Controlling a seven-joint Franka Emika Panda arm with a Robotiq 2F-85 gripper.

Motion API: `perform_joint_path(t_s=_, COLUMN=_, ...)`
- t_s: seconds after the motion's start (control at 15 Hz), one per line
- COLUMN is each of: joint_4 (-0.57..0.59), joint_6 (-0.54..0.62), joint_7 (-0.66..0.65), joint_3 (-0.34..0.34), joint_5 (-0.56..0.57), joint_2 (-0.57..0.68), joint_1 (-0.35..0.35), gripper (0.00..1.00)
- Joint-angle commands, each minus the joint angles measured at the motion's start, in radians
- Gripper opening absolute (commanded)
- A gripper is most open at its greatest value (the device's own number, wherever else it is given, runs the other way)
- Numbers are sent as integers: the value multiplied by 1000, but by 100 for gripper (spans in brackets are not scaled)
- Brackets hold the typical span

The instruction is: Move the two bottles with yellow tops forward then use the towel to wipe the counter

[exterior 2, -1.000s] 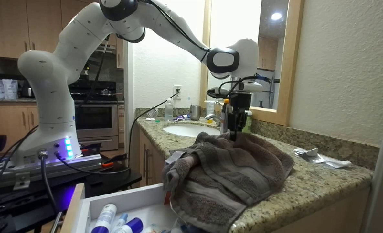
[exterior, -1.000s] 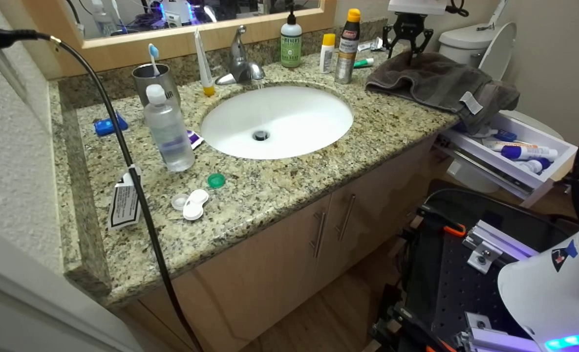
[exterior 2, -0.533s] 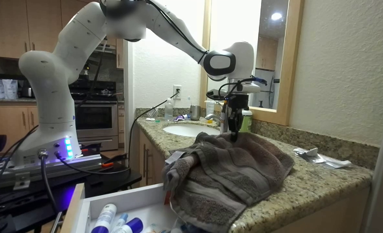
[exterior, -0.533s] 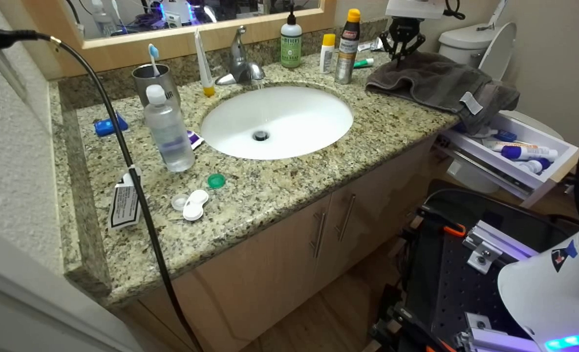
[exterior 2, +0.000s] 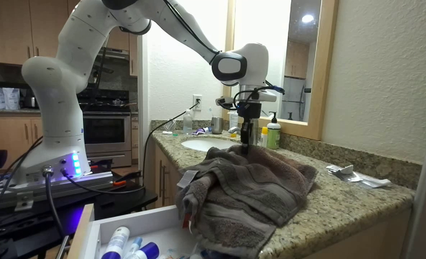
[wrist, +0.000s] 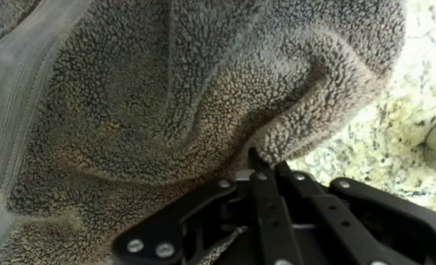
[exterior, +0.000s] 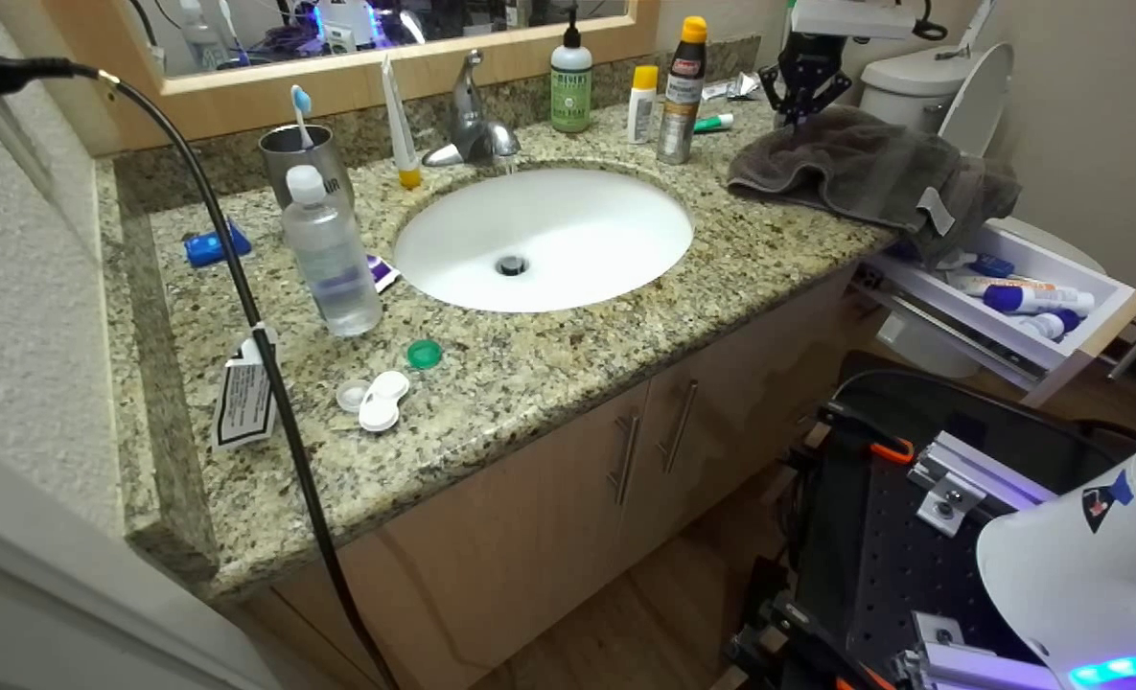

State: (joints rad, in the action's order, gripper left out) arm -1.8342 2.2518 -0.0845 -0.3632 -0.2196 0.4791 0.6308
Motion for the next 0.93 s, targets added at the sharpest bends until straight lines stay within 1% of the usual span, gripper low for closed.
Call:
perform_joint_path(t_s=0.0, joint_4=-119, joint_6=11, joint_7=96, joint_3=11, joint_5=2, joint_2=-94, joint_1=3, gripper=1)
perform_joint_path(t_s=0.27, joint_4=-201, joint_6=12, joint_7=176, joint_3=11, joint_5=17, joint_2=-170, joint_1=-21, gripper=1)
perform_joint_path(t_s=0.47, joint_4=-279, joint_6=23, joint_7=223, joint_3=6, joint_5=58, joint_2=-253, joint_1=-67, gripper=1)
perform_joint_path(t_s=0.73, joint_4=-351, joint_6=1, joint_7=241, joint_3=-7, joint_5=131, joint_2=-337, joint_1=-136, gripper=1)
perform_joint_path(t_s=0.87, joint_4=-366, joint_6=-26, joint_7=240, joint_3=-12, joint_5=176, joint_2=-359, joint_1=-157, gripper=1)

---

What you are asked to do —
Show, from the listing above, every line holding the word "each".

Task result —
- COLUMN is each of: joint_4 (-0.57..0.59), joint_6 (-0.54..0.62), joint_7 (-0.66..0.65), joint_3 (-0.34..0.34), joint_5 (-0.56..0.57), joint_2 (-0.57..0.68), joint_1 (-0.35..0.35), gripper (0.00..1.00)
- Joint-angle commands, each minus the joint angles measured at the motion's start, in radians

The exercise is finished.